QUITO, July 7 (Reuters) - President Rafael Correa could stay in office until 2017 under a constitutional proposal to relax term limits that was approved over the weekend by Ecuador’s assembly.
The 130-member assembly lifted a constitutional restriction that bars a president from being re-elected to a second consecutive term. A president would still not be allowed to serve more than two consecutive terms.
The proposal, which must be ratified in a referendum, could allow the popular Correa to stay in office far longer than his last three predecessors who were toppled by popular demonstrations and opposition-led legislatures
In Ecuador, the presidential term lasts four years.
The widely popular Correa, who was elected in November 2006 and took office in January 2007, is expected to run for re-election early next year, and his allies in the assembly say the proposal would allow him to run once again after that.
They say his re-election in 2009 would count as his first election because it would be the first under the new constitution.
Critics and opposition politicians say Correa, a leftist who took office on pledges to help the poor, is seeking dictatorial powers in the world’s top banana exporter.
Other popular Latin American leaders such as Colombia’s Alvaro Uribe and Venezuela’s Hugo Chavez have also eased re-election rules to stay in office longer.
They may also promote further changes to prolong their time in power in what some political analysts worry could undermine weak democratic institutions in the region.

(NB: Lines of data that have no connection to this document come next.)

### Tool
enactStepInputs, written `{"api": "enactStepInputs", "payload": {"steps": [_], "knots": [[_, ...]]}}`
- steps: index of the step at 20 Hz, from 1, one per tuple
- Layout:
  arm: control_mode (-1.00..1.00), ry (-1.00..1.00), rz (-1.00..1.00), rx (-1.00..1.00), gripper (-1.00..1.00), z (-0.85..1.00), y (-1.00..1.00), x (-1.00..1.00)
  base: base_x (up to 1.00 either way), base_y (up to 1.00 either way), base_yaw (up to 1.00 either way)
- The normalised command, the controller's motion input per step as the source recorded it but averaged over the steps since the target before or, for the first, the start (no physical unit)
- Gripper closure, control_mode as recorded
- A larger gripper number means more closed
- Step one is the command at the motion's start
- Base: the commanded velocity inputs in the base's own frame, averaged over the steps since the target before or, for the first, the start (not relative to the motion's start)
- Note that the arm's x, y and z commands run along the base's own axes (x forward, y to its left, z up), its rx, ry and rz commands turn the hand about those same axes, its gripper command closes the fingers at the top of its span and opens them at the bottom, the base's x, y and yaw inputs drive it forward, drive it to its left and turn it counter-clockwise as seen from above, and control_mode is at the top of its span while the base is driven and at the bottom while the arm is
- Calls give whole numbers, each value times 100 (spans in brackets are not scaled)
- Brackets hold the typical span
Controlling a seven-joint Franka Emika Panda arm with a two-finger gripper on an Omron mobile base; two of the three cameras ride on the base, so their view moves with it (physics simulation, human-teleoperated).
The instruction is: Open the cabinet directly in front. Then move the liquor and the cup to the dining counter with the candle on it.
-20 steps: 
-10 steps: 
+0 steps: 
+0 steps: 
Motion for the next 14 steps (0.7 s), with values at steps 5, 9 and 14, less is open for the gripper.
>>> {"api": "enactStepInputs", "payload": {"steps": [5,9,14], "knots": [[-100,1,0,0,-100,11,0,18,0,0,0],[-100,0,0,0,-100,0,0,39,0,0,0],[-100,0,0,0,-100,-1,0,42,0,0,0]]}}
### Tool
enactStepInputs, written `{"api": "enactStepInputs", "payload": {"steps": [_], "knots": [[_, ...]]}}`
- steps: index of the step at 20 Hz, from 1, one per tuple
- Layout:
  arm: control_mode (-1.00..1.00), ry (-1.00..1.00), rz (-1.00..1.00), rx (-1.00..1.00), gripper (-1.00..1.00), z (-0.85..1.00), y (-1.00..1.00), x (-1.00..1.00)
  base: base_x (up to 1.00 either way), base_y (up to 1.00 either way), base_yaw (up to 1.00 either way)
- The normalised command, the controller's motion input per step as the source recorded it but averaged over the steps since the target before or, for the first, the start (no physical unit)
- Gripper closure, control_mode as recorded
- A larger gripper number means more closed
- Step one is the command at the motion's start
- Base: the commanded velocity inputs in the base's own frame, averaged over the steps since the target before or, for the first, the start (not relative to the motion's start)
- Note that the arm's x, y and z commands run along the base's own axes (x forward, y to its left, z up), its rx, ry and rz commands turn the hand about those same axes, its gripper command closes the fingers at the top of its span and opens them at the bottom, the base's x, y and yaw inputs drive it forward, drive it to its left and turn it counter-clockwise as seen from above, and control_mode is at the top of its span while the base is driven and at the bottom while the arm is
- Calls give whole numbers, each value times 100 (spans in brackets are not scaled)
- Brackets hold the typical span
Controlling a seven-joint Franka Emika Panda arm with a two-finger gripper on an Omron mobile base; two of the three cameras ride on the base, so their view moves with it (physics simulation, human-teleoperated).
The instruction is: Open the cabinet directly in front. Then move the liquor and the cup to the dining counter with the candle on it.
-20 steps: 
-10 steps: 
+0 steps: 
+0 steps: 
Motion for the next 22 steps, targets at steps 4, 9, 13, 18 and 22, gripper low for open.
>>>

The assembly controlled by Correa’s allies has approved constitutional reforms to boost the former economy minister’s political powers and increase his government control over the oil-producing country’s economy.
The new constitution needs to be ratified by Ecuadoreans in a vote expected in the last quarter of this year. The assembly, which is rewriting the constitution and also acts as Congress, has to pass nearly 400 reforms before its July 26 deadline and faces a tough vote to ratify the document, pollsters say.